Caesars Judge Says He May Not Be Able to Halt Creditor Suitsby
Casino giant asking for freeze on cases in Delaware, New York
Company threatens to walk away from $4 billion bankruptcy deal
The judge overseeing the bankruptcy of Caesars Entertainment Corp.’s main operating unit said he’s not sure he has the power to halt bondholder lawsuits in other courts that could also tip the parent company into Chapter 11.
Caesars Entertainment Operating Co., or CEOC, filed for bankruptcy in January 2015. It’s asking for a court order to block parties from taking action in the suits, which target the parent company for actions preceding the unit’s Chapter 11 filing.
U.S. Bankruptcy Judge A. Benjamin Goldgar said at a hearing in Chicago Wednesday that it may not make any difference if he tells the parties to put the brakes on the litigation, since much of the briefing has been completed. The judges in New York and Delaware appear to have enough information to rule without jury trials, he said.
“If it is just a matter of enjoining the parties, I don’t see the emergency,” Goldgar said. It may be too late to stop either court from ruling, he said. Also, Goldgar questioned whether he has the authority in this situation to tell another judge not to rule, even though he’s allowed to order the parties to stand down.
Caesars has threatened to pull out of a $4 billion deal to reorganize the bankrupt CEOC if Goldgar refuses to halt the lawsuits by next week.
In a regulatory filing Wednesday, Caesars said its agreement to fund CEOC’s reorganization with cash, new debt and shares in the reorganized entities would automatically lapse on June 22 unless Goldgar issues an injunction by June 15.
After the judge’s remarks Wednesday, CEOC’s second-lien 10 percent bonds due in 2018 climbed to a high of 39.6 cents on the dollar, according to Trace, the bond-price reporting system of the Financial Industry Regulatory Authority. They last traded Monday.
Caesars has been fighting a group of second-tier bondholders since before CEOC sought court protection from creditors. The disputes revolve around whether Caesars wrongly moved assets away from CEOC and abandoned a bond-repayment guarantee before the bankruptcy.
After Goldgar raised questions about whether he could rule, the judge heard testimony from Jim Millstein of Millstein & Co., a financial adviser to CEOC.

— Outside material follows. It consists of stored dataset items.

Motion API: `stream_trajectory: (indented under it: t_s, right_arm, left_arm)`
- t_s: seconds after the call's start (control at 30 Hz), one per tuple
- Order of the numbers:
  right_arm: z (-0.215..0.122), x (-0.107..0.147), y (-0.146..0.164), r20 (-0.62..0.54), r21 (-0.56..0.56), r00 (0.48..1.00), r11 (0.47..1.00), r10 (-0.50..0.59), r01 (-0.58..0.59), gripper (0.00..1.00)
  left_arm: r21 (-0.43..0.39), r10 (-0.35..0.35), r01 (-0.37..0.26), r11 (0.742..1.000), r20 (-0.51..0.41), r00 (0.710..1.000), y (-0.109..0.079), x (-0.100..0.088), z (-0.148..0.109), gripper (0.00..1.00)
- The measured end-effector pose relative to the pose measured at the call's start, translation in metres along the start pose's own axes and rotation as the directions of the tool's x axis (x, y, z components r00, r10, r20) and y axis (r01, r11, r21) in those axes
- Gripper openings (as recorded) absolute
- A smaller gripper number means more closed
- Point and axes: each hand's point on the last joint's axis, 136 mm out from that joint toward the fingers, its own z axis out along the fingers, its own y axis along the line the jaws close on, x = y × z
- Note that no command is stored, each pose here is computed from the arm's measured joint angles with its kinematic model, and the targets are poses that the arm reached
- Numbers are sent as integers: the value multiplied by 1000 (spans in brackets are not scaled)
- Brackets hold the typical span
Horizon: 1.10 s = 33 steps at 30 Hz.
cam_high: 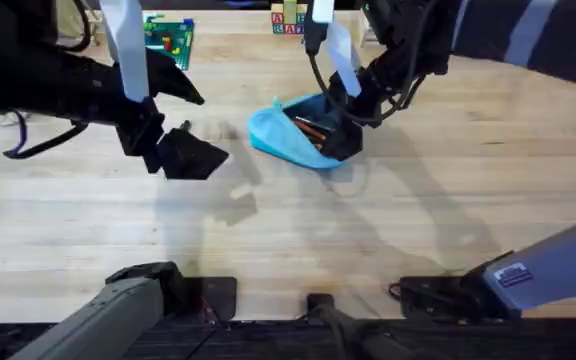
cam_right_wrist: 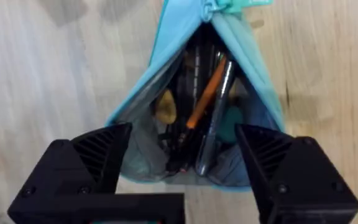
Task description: Unzip the bag, pick up the pens from the table one at a time and place them inside, then zip the bag closed.
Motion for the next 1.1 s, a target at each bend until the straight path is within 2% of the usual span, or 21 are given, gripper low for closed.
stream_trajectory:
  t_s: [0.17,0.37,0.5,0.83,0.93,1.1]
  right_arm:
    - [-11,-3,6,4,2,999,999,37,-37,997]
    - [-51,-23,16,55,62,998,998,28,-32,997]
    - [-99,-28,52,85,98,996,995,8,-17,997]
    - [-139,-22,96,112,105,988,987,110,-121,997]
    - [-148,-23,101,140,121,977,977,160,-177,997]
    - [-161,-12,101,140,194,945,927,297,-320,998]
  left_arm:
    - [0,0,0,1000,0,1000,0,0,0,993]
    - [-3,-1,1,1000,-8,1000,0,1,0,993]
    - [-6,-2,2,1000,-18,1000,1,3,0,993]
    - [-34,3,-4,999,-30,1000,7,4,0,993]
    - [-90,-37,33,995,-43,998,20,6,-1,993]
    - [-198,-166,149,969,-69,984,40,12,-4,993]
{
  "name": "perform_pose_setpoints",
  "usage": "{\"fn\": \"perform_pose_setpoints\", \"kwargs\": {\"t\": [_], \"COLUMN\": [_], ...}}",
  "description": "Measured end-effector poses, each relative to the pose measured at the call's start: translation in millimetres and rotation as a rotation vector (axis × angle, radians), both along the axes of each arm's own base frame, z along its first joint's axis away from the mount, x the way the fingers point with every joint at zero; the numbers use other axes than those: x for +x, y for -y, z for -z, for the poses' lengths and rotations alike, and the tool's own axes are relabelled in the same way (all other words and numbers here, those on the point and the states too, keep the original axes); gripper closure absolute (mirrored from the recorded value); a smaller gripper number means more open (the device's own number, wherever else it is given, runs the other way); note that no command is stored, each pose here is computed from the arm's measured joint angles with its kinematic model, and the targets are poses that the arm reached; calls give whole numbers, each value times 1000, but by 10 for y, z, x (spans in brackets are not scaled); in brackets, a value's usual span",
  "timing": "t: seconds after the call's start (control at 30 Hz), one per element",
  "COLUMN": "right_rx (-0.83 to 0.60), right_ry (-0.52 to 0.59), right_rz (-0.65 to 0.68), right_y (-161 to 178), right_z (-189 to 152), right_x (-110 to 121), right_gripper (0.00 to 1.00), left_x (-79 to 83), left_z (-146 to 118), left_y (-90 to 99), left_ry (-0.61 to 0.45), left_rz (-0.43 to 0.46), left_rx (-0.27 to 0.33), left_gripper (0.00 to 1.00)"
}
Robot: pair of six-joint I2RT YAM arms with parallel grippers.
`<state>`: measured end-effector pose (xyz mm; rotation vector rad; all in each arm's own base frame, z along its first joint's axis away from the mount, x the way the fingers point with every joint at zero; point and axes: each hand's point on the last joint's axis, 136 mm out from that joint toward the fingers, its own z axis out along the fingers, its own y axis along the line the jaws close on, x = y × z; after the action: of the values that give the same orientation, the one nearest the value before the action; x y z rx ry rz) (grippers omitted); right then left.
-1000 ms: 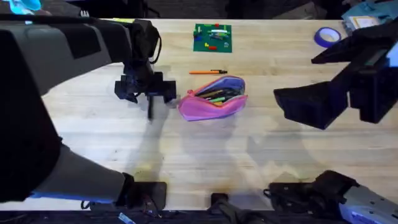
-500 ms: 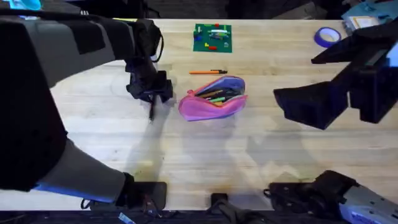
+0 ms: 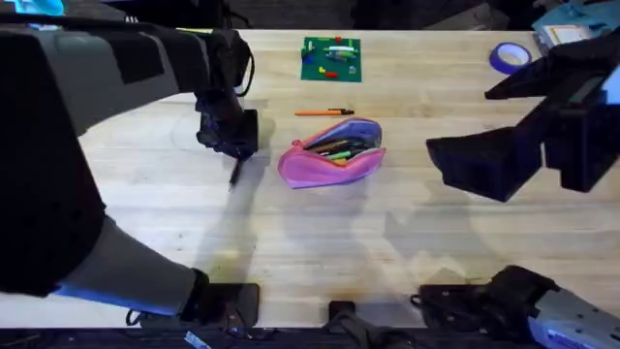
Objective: Unzip the bag, pick up the pens from the table one at a time and place them inside, then zip the bag closed.
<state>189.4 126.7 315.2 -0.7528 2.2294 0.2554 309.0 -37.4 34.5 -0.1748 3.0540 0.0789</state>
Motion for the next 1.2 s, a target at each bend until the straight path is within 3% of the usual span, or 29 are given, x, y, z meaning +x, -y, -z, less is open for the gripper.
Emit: {"fn": "perform_pose_setpoints", "kwargs": {"t": [0.2, 0.23, 0.3, 0.53, 0.7, 0.93, 1.2], "right_rx": [0, 0, 0, 0, 0, 0, 1], "right_ry": [0, 0, 0, 0, 0, 0, 2], "right_rz": [0, 0, 0, 0, 0, 0, 0], "right_y": [0, 0, 0, 0, 0, 0, -2], "right_z": [0, 0, 0, 0, 0, 0, -5], "right_x": [0, 0, 0, 0, 0, 0, 4], "right_gripper": [4, 4, 4, 3, 3, 3, 3], "left_x": [66, 205, 316, 595, 732, 744, 616], "left_z": [-31, -143, -253, -856, -1340, -1893, -2018], "left_y": [16, 40, 58, 198, 555, 1182, 1659], "left_ry": [4, 47, 86, 267, 448, 667, 715], "left_rz": [0, 1, 1, 27, 130, 309, 455], "left_rx": [-4, -12, -18, -50, -93, -171, -234], "left_gripper": [957, 957, 957, 957, 956, 956, 956]}}
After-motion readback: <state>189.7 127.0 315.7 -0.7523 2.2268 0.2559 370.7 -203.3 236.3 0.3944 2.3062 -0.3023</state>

Under questioning by Bruce Bennett, lead lawyer for the second-tier bondholders, Millstein said he hasn’t investigated whether Caesars owners Apollo Global Management and TPG Capital and some of their top managers have enough money to help pay creditors.

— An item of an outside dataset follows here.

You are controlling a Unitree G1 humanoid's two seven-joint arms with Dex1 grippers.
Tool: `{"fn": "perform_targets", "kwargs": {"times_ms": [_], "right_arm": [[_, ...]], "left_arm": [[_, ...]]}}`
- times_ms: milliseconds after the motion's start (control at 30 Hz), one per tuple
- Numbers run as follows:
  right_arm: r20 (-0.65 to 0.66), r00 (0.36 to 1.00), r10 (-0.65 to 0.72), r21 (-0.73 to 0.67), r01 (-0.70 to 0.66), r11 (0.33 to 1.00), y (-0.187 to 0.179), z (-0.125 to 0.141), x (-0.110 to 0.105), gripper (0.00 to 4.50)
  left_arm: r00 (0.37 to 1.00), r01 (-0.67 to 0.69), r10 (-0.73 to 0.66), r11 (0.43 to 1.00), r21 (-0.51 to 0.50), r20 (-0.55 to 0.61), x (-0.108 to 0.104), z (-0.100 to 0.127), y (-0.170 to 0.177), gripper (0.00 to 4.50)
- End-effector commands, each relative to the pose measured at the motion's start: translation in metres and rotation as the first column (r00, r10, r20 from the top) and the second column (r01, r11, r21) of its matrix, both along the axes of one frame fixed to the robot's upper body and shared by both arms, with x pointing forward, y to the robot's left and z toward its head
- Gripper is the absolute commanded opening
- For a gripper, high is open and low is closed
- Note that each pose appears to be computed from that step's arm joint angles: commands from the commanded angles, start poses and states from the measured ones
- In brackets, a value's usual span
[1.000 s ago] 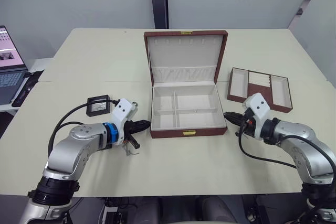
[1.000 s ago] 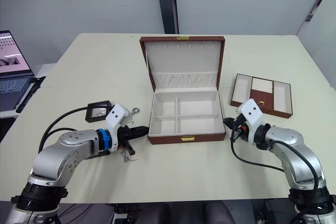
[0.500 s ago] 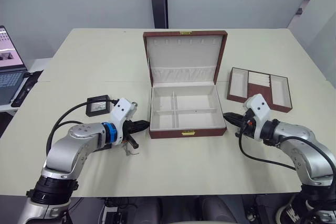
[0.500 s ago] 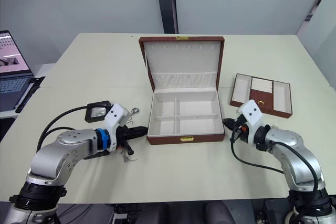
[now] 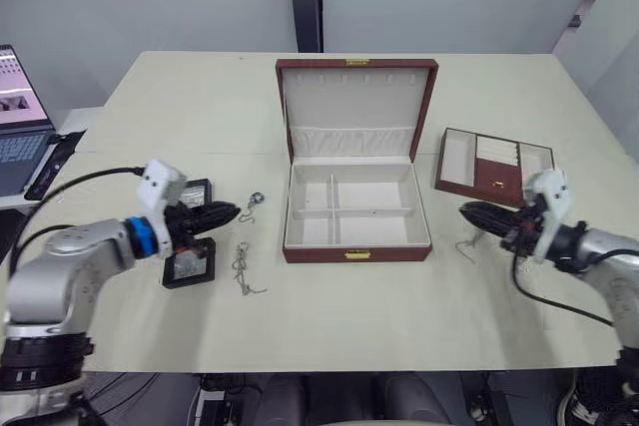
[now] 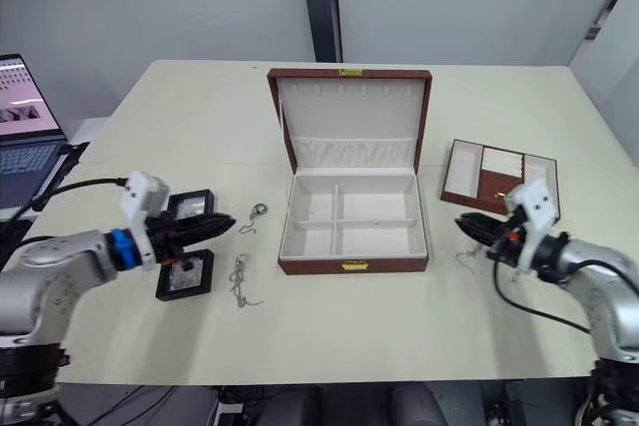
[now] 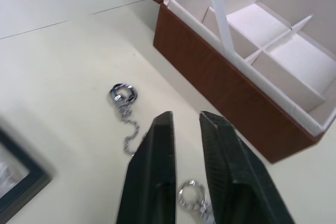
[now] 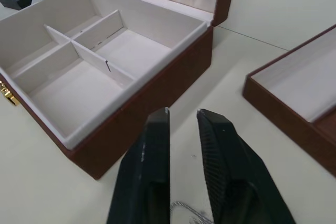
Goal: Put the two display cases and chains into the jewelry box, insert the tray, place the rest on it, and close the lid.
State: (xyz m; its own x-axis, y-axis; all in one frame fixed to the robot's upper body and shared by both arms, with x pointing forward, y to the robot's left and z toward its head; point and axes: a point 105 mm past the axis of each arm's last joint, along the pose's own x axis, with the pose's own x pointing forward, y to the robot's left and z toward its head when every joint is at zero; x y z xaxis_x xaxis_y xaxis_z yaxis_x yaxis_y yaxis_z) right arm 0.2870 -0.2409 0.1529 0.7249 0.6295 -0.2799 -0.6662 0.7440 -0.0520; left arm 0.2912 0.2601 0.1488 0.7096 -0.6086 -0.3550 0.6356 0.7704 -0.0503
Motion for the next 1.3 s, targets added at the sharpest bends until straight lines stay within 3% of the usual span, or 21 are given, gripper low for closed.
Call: {"fn": "perform_targets", "kwargs": {"times_ms": [33,133,300,700,1300], "right_arm": [[0.021,1.0,0.019,-0.034,-0.018,0.999,-0.025,0.015,-0.009,2.06],[-0.044,0.999,0.0,-0.104,-0.005,0.995,-0.06,0.013,-0.019,2.97],[-0.101,0.994,-0.052,-0.216,0.029,0.976,-0.098,0.002,-0.024,4.48],[-0.077,0.992,-0.098,-0.25,0.076,0.965,-0.116,-0.005,-0.015,4.48],[-0.104,0.988,-0.118,-0.281,0.084,0.956,-0.127,-0.012,-0.022,4.48]], "left_arm": [[0.998,-0.057,0.055,0.997,0.051,0.03,-0.008,0.011,0.034,2.01],[0.988,-0.15,0.151,0.979,0.136,0.0,-0.023,0.008,0.079,3.02],[0.969,-0.233,0.248,0.938,0.257,-0.026,-0.043,-0.004,0.123,4.48],[0.954,-0.292,0.299,0.92,0.263,0.013,-0.053,-0.004,0.137,4.48],[0.965,-0.257,0.263,0.926,0.276,0.015,-0.046,-0.008,0.132,4.48]]}}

A court-appointed bankruptcy examiner has said creditors may be able to successfully sue several entities and individuals for their roles in restructuring CEOC, and Bennett was trying to show that even if the parent was forced to file its own bankruptcy, there would be other groups that creditors could tap for payment.

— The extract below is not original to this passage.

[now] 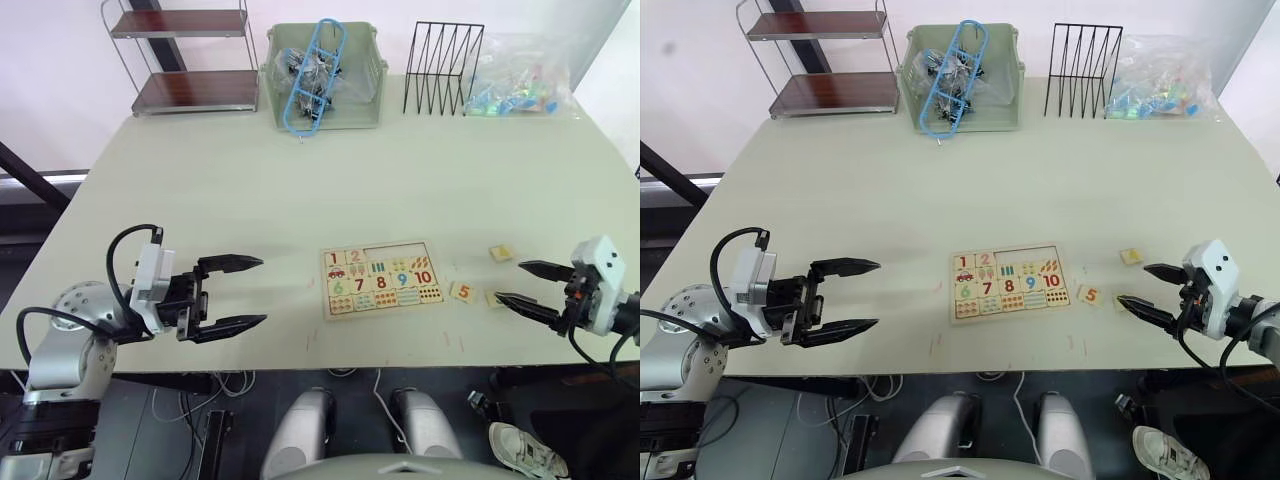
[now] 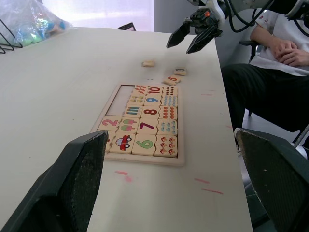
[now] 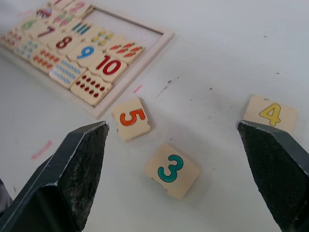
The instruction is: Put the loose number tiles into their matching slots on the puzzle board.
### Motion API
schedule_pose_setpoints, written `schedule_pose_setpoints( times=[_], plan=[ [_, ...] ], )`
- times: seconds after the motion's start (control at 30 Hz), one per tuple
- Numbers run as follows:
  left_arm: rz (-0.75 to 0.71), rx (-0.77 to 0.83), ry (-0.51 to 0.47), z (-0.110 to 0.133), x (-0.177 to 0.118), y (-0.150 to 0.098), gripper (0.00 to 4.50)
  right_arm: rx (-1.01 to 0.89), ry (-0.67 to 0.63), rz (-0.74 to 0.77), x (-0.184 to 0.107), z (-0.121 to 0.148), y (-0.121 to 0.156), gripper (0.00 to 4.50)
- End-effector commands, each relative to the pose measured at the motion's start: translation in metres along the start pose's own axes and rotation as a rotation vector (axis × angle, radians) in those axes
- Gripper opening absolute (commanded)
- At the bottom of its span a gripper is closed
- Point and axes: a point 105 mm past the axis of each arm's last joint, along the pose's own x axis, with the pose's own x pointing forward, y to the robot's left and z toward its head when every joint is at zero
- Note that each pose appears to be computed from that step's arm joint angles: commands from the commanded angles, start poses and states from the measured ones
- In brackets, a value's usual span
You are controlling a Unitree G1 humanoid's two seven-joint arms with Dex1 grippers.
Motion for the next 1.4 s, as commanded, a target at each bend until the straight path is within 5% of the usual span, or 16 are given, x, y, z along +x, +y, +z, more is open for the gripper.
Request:
schedule_pose_setpoints(
  times=[0.03,0.5,0.97,1.4],
  plan=[
    [-0.007,0.042,-0.003,0.008,0.002,-0.001,4.5,-0.124,0.007,0.073,-0.001,0.001,-0.006,4.43],
    [-0.044,0.072,0.005,0.009,0.009,0.0,4.5,-0.263,-0.031,0.371,0.007,-0.019,-0.008,4.43],
    [-0.094,0.065,0.013,0.009,0.011,-0.002,4.5,-0.333,0.064,0.314,0.014,-0.037,-0.032,4.43],
    [-0.117,0.064,0.015,0.007,0.013,0.0,4.5,-0.294,0.107,0.388,0.011,-0.044,-0.025,4.43]
  ],
)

Millstein said he didn’t look into who, besides the parent company, might be able to help fund the operating unit’s reorganization. He’s due to return to court Thursday to continue testifying about why the lawsuits could hurt the Caesars reorganization efforts.
Goldgar invited both sides to send him written arguments about whether he has the power to order the other judges not to rule. He didn’t say if he would decide Thursday on whether to stop bondholders from pressing their suits. The company is asking for a decision before a hearing next week in Delaware.
The bankruptcy is In re Caesars Entertainment Operating Co. Inc., 15-01145, U.S. Bankruptcy Court, Northern District of Illinois (Chicago). The main Caesars lawsuit is BOKF NA v. Caesars Entertainment Corp., 15-cv-01561, U.S. District Court, Southern District of New York (Manhattan).